La Russie s'est déclarée prête à discuter de la forme d'un document confirmant qu'elle n'a aucune intention d'attaquer les pays de l'OTAN.

Selon l'agence de presse TASS, la porte-parole du ministère russe des Affaires étrangères, Maria Zakharova, a déclaré lors d'une conférence de presse que Moscou était prêt à discuter de la forme d'un document confirmant que la Russie n'avait aucune intention d'attaquer les pays de l'OTAN.
Zakharova a précisé : « La Russie est prête à formaliser les engagements pertinents dans un document juridiquement contraignant.
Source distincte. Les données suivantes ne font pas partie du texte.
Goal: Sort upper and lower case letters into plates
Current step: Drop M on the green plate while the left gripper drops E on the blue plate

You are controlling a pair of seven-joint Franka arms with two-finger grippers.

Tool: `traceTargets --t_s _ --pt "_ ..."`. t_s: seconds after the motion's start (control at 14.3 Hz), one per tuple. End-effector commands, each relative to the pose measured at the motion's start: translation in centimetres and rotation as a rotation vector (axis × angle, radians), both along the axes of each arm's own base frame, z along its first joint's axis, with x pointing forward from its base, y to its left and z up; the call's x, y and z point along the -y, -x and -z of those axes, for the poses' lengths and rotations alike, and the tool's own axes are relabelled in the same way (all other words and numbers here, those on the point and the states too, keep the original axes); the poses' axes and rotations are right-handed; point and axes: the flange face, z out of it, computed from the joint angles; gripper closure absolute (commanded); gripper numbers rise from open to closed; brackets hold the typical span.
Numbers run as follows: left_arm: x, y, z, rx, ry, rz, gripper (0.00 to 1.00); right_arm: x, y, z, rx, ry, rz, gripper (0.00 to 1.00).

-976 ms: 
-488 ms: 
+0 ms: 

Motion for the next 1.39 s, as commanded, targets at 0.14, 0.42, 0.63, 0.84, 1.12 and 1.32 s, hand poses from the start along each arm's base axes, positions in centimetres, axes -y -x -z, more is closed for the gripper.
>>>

La forme précise de ce document pourra être déterminée au cours des négociations, mais il devra s’agir d’un document juridique international complet. »
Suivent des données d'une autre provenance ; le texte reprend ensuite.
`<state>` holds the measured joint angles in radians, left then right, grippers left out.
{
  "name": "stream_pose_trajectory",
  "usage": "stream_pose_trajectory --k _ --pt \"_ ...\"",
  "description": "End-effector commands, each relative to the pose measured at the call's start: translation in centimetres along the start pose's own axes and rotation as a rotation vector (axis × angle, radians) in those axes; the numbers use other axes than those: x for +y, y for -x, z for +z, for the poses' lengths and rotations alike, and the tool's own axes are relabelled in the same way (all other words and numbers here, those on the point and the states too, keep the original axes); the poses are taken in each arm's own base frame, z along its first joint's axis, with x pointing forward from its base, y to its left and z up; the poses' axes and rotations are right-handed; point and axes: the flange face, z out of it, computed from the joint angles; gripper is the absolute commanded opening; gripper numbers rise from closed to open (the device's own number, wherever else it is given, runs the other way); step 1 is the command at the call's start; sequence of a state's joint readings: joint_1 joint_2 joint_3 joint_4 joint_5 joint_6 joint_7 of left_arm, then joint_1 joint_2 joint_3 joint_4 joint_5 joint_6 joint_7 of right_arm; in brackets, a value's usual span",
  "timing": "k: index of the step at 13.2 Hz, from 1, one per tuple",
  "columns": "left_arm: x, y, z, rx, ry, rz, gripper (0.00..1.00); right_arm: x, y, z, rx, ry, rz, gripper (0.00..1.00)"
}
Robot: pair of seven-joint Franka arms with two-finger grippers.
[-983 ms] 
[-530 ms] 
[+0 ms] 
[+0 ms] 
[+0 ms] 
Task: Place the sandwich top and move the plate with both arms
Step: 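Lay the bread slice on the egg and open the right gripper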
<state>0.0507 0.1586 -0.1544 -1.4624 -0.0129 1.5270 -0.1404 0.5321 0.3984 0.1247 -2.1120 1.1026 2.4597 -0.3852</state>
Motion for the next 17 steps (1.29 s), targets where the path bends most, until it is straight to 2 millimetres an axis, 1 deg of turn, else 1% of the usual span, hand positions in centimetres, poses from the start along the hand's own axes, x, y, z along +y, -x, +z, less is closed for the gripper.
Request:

Selon ce diplomate, la partie russe est prête à envisager différentes options concernant ce document et à négocier sa structure et son statut.
Zakharova a souligné qu'il s'agit d'un document juridique international sérieux, et non d'une simple déclaration vide de sens, car la validité juridique de telles obligations est très importante pour la Russie.
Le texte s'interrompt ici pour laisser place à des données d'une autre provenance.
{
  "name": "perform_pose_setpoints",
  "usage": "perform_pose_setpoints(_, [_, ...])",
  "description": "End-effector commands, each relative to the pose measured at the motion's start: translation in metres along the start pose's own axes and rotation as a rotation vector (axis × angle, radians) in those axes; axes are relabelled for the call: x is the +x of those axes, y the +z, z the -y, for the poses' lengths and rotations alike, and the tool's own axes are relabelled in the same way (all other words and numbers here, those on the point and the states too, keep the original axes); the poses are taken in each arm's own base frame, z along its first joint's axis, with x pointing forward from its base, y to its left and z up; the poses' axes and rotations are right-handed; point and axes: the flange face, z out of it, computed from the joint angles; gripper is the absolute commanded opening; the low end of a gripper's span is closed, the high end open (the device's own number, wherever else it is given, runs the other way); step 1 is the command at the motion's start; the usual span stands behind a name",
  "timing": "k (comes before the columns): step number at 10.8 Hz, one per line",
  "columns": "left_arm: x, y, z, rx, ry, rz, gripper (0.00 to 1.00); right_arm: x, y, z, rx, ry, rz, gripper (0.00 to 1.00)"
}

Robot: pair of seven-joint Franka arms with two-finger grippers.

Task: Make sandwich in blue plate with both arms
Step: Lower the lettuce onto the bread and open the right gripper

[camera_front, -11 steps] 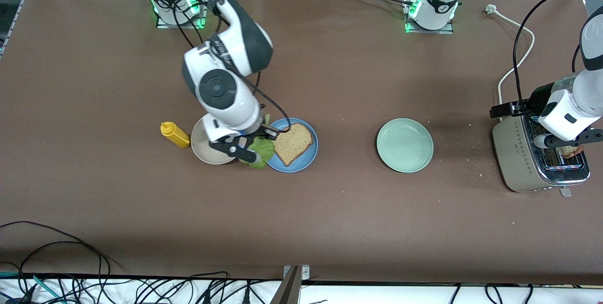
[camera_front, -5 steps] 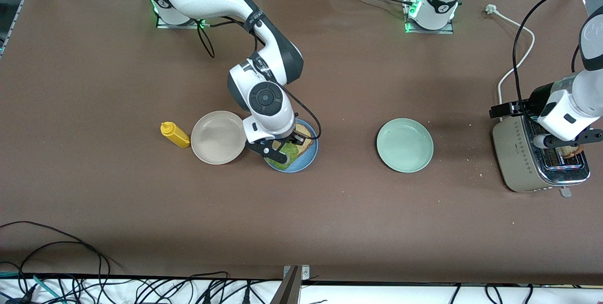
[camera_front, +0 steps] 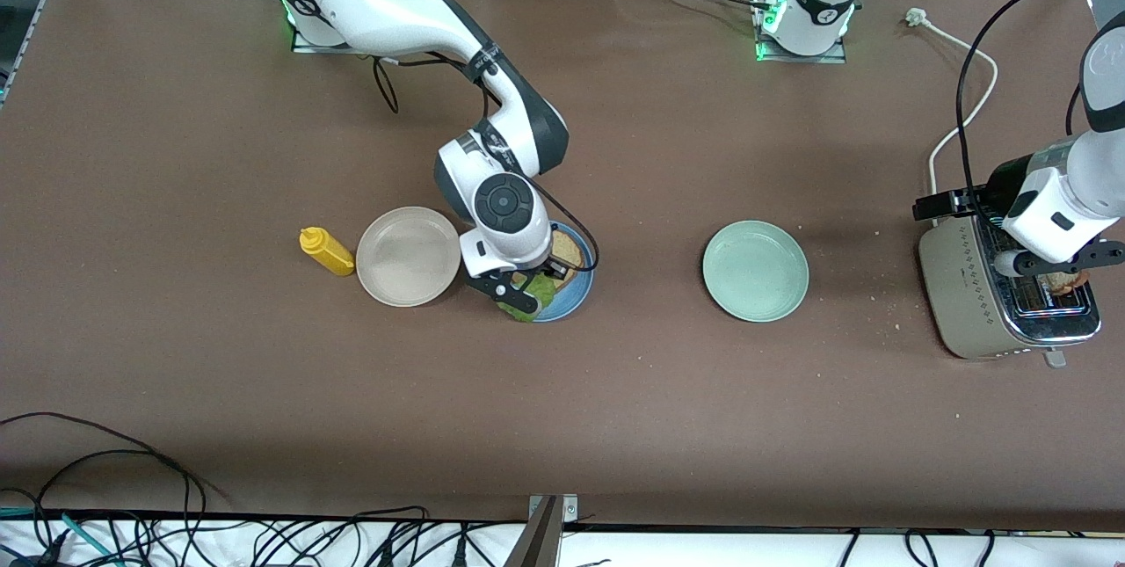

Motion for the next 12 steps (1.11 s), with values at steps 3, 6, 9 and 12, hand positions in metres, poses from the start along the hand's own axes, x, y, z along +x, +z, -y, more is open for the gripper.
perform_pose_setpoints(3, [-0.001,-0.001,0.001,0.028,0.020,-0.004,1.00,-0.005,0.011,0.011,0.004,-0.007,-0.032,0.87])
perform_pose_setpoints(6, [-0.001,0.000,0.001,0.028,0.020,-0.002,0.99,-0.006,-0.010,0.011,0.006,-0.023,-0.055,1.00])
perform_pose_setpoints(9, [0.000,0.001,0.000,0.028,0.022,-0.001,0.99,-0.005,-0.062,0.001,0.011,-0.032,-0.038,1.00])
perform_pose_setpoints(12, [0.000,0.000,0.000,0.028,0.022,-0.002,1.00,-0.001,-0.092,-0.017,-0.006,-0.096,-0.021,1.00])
Le vice-ministre des Affaires étrangères, Sergueï Riabkov, a déclaré que la Russie n'avait aucun projet d'attaque contre les pays de l'UE et de l'OTAN. Il s'est dit prêt à formaliser cette position par un document juridiquement contraignant.
Auparavant, le président russe Vladimir Poutine a déclaré à plusieurs reprises que les affirmations selon lesquelles la Russie pourrait attaquer l'OTAN étaient absurdes.
Selon CNN, des chercheurs et des experts du Royal Institute of Military Studies au Royaume-Uni estiment que la Russie se prépare à l'éventualité d'un conflit direct avec l'Europe. Ils affirment que le seul moyen d'éviter un tel scénario est de garantir la victoire européenne en cas de guerre.
Un investissement accru dans la défense européenne, chroniquement sous-financée, est crucial, mais les experts en sécurité alertent de plus en plus sur la nécessité d'un changement de mentalité profond et généralisé. Ils estiment qu'il est temps pour les gouvernements européens de convaincre leurs citoyens et de leur faire comprendre que l'époque où l'Europe pouvait ignorer la menace de guerre est révolue.
Bien que la Russie n'ait pas encore lancé d'attaques directes contre les alliés de l'OTAN en Europe, le secrétaire général de l'OTAN, Mark Rutte, a averti en début d'année que la Russie pourrait être prête à recourir à la force militaire contre l'OTAN dans les cinq prochaines années. Le ministre allemand des Affaires étrangères, Johann Wadephul, a réitéré cet avertissement dans un discours prononcé le mois dernier, déclarant que les services de renseignement allemands estiment que Moscou « reste ouverte à la possibilité d'une guerre contre l'OTAN au moins jusqu'en 2029 ».